Work to complete> Every line of the records below that has the word "frame" should be copied.

Extracted records>
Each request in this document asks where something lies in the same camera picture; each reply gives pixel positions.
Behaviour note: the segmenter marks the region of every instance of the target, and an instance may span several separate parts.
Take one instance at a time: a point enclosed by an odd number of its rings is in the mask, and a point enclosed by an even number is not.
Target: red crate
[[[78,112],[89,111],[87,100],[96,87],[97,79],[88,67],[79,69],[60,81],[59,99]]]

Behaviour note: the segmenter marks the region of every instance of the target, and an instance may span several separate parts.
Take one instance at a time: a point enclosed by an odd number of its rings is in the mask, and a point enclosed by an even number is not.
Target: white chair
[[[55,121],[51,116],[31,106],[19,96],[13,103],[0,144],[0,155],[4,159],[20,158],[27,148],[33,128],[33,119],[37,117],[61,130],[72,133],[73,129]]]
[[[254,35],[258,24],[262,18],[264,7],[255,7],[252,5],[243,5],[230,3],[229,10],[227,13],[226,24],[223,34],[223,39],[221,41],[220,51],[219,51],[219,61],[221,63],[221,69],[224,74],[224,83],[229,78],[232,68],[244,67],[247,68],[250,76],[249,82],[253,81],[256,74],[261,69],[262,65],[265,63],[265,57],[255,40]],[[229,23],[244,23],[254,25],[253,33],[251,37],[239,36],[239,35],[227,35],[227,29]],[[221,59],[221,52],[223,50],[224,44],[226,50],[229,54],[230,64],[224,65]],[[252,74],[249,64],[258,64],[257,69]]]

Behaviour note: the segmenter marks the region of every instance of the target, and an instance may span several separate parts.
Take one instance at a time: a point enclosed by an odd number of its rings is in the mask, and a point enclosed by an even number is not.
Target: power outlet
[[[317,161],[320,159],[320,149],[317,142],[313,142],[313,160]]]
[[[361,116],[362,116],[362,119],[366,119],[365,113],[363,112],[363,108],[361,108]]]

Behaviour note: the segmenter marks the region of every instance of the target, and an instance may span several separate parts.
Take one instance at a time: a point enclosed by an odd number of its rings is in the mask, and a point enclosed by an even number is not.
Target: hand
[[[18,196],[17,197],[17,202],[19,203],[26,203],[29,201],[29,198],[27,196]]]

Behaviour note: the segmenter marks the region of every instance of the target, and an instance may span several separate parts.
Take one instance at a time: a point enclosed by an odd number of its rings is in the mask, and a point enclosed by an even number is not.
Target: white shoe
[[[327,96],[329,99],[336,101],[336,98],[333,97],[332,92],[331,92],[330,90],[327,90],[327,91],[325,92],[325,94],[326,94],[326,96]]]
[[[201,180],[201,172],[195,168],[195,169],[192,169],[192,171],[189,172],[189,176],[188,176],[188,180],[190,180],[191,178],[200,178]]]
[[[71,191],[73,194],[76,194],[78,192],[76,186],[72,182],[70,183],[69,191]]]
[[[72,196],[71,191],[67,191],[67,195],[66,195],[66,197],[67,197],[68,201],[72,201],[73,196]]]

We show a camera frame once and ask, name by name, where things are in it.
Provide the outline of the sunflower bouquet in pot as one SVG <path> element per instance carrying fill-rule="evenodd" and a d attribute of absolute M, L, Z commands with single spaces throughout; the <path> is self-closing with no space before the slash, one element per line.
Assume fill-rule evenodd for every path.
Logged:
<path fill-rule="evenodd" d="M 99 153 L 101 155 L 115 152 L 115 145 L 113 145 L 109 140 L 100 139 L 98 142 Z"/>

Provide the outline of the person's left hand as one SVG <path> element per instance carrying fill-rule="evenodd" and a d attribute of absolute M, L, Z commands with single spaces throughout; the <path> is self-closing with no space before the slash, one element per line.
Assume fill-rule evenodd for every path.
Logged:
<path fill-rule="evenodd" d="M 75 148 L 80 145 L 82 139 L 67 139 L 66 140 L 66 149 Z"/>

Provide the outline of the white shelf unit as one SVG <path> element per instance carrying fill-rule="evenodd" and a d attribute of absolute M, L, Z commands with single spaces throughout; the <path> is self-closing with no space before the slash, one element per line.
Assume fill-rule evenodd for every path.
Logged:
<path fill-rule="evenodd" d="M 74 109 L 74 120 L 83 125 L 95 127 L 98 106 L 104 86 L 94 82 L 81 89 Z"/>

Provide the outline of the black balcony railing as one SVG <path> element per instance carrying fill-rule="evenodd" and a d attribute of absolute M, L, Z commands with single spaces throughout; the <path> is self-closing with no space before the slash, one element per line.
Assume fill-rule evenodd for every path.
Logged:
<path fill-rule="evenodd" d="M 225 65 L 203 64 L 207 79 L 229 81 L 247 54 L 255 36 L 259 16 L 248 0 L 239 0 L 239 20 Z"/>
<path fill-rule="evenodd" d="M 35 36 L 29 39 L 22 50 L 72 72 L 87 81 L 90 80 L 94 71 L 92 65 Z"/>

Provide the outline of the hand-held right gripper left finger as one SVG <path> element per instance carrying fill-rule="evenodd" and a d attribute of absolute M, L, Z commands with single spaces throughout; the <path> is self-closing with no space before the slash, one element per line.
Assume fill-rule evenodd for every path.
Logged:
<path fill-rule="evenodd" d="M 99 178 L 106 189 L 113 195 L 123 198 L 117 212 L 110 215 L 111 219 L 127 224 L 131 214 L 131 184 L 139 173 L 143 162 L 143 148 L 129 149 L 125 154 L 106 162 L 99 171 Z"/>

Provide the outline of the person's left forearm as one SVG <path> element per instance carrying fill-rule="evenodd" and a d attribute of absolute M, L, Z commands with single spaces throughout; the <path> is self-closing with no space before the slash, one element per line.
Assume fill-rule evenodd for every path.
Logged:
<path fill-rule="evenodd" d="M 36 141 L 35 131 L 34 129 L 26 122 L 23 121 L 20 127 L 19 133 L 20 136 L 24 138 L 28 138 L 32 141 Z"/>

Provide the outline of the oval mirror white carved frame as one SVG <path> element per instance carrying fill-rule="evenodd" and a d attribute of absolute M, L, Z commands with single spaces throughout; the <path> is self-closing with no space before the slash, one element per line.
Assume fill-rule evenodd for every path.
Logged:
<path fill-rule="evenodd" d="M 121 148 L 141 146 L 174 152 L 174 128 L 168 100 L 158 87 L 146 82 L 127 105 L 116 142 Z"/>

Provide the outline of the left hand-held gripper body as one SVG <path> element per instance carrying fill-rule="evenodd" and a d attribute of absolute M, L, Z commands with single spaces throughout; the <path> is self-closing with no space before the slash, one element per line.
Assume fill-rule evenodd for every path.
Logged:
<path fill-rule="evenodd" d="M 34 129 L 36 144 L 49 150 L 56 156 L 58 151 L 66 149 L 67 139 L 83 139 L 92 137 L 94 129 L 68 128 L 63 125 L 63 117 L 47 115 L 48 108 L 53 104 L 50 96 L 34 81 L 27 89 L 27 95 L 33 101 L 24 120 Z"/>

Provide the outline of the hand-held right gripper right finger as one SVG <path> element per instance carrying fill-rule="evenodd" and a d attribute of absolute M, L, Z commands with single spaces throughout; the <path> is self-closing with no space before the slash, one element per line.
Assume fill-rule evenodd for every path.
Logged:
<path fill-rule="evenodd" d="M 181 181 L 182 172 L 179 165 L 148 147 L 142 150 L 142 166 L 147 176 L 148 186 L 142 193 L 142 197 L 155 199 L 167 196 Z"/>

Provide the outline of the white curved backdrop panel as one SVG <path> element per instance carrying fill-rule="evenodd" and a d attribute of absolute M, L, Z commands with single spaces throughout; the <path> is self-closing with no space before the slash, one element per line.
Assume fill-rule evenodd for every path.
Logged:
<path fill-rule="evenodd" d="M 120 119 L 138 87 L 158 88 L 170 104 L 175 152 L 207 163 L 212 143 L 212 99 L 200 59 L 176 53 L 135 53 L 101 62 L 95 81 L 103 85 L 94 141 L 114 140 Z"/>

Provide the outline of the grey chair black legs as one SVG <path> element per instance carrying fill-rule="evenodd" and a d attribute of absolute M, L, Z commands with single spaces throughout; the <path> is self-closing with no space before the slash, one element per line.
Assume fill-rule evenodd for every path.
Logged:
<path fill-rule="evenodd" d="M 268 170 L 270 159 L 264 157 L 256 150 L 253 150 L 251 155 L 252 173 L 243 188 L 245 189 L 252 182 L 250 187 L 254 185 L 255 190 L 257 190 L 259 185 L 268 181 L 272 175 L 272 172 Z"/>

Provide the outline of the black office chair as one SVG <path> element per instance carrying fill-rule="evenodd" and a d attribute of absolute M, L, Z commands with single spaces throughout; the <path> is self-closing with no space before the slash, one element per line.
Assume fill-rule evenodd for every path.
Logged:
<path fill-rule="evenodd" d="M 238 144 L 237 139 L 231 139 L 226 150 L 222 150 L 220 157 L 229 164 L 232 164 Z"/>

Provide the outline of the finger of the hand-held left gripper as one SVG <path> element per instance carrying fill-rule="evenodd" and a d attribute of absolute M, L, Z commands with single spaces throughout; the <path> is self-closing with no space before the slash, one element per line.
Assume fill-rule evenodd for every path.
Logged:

Result>
We show a camera frame once and ask, name by name, where things are in it.
Provide the outline of the oval mirror white carved frame as one SVG <path> element per instance carrying fill-rule="evenodd" and a d attribute of absolute M, L, Z commands with single spaces throughout; the <path> is self-closing with no space before the slash, one element per line.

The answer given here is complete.